Nothing outside the range below should be printed. Output exactly the lines from the line with "<point>17,161</point>" to the line with "<point>443,88</point>", both included.

◆ Items from a data source
____
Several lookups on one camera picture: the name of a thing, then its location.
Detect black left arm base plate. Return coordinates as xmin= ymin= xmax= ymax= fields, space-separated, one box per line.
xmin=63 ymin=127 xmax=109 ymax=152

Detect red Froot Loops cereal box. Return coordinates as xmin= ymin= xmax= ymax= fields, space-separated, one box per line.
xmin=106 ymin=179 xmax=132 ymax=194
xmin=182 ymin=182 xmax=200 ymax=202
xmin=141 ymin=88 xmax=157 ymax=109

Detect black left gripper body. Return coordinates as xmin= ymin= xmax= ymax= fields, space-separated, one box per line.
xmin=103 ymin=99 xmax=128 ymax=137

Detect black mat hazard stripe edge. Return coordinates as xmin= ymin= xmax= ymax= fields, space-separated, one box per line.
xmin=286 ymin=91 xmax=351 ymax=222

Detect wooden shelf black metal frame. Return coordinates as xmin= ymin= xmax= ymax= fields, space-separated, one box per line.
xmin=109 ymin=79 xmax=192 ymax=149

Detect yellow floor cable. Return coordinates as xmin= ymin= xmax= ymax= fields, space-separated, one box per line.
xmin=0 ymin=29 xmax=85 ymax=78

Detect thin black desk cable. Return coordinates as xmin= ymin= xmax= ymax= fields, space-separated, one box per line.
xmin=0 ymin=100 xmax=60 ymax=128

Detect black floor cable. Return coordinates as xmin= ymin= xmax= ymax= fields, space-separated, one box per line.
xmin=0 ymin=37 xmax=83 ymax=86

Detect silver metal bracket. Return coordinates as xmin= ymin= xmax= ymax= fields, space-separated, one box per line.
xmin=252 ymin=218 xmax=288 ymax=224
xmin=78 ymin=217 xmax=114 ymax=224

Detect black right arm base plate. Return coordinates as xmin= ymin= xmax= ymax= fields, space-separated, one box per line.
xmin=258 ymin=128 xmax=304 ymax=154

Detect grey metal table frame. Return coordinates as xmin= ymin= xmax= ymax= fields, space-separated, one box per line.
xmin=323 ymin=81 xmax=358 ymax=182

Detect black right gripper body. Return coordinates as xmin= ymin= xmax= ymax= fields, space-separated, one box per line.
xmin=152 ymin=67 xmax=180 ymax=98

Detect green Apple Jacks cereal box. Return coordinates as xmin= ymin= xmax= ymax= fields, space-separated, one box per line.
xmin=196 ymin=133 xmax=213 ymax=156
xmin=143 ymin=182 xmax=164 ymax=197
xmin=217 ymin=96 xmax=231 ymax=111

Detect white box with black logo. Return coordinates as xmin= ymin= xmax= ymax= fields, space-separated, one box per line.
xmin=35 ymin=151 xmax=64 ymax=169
____
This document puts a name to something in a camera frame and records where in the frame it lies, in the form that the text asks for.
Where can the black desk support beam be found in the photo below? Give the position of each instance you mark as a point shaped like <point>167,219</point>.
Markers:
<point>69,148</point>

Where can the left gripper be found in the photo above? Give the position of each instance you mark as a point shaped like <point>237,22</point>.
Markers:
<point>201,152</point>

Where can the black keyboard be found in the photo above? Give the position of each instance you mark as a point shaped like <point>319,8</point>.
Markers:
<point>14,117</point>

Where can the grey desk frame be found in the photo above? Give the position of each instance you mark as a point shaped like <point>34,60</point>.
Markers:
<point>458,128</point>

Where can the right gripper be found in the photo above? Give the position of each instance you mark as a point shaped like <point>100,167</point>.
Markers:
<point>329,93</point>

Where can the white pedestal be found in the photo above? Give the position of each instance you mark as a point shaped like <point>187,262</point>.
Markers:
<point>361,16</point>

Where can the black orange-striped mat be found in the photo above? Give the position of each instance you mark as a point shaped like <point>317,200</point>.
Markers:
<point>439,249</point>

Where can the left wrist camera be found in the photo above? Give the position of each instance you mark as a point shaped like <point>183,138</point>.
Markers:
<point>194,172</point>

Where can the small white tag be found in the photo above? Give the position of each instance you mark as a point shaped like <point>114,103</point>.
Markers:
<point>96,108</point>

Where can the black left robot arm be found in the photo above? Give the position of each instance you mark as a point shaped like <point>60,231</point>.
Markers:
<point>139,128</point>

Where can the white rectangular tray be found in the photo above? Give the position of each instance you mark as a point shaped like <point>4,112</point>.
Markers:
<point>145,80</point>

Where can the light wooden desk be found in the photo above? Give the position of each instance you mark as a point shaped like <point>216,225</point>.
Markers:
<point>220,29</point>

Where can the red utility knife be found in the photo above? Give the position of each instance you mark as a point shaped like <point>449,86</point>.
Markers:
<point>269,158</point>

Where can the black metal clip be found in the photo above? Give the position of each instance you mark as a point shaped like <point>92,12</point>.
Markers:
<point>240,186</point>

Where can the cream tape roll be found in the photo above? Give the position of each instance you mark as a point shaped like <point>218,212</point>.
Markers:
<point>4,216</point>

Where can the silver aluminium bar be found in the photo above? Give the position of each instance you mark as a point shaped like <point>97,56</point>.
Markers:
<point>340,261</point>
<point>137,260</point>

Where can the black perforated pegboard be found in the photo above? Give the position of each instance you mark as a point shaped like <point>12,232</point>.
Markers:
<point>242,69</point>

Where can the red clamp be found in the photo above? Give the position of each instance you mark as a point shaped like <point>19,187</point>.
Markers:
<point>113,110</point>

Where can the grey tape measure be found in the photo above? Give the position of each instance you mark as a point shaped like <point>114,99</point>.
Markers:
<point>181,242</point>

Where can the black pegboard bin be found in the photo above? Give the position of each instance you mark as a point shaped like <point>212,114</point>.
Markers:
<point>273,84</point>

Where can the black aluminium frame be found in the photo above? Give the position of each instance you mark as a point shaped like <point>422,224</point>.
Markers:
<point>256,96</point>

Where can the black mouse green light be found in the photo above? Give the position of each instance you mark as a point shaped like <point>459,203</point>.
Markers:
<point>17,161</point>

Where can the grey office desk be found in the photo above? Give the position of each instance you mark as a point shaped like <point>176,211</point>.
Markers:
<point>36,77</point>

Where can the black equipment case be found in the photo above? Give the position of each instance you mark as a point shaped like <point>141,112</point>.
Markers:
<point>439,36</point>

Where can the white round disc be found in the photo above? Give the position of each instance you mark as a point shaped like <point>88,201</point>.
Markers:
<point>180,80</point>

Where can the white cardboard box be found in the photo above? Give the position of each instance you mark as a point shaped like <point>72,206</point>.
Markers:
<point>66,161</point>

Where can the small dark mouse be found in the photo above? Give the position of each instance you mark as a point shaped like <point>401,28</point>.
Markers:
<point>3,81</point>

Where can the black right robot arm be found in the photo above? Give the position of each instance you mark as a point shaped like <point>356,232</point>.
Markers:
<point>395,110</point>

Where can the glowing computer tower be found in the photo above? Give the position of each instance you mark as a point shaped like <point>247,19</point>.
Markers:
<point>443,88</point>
____
◆ Answer for the task
<point>17,161</point>

Where can the grey office desk be found in the photo above? Give the position of each instance you mark as a point shaped like <point>176,211</point>.
Markers:
<point>36,77</point>

Where can the black equipment case be found in the photo above? Give the position of each instance you mark as a point shaped like <point>141,112</point>.
Markers:
<point>439,36</point>

Where can the white round disc be found in the photo above? Give the position of each instance you mark as a point shaped like <point>88,201</point>.
Markers:
<point>180,80</point>

Where can the white cardboard box be found in the photo above? Give the position of each instance you mark as a point shaped like <point>72,206</point>.
Markers:
<point>66,161</point>

Where can the small dark mouse be found in the photo above? Give the position of each instance you mark as a point shaped like <point>401,28</point>.
Markers:
<point>3,81</point>

Where can the black right robot arm be found in the photo above? Give the position of each instance you mark as a point shaped like <point>356,232</point>.
Markers:
<point>395,110</point>

Where can the glowing computer tower be found in the photo above? Give the position of each instance you mark as a point shaped like <point>247,19</point>.
Markers:
<point>443,88</point>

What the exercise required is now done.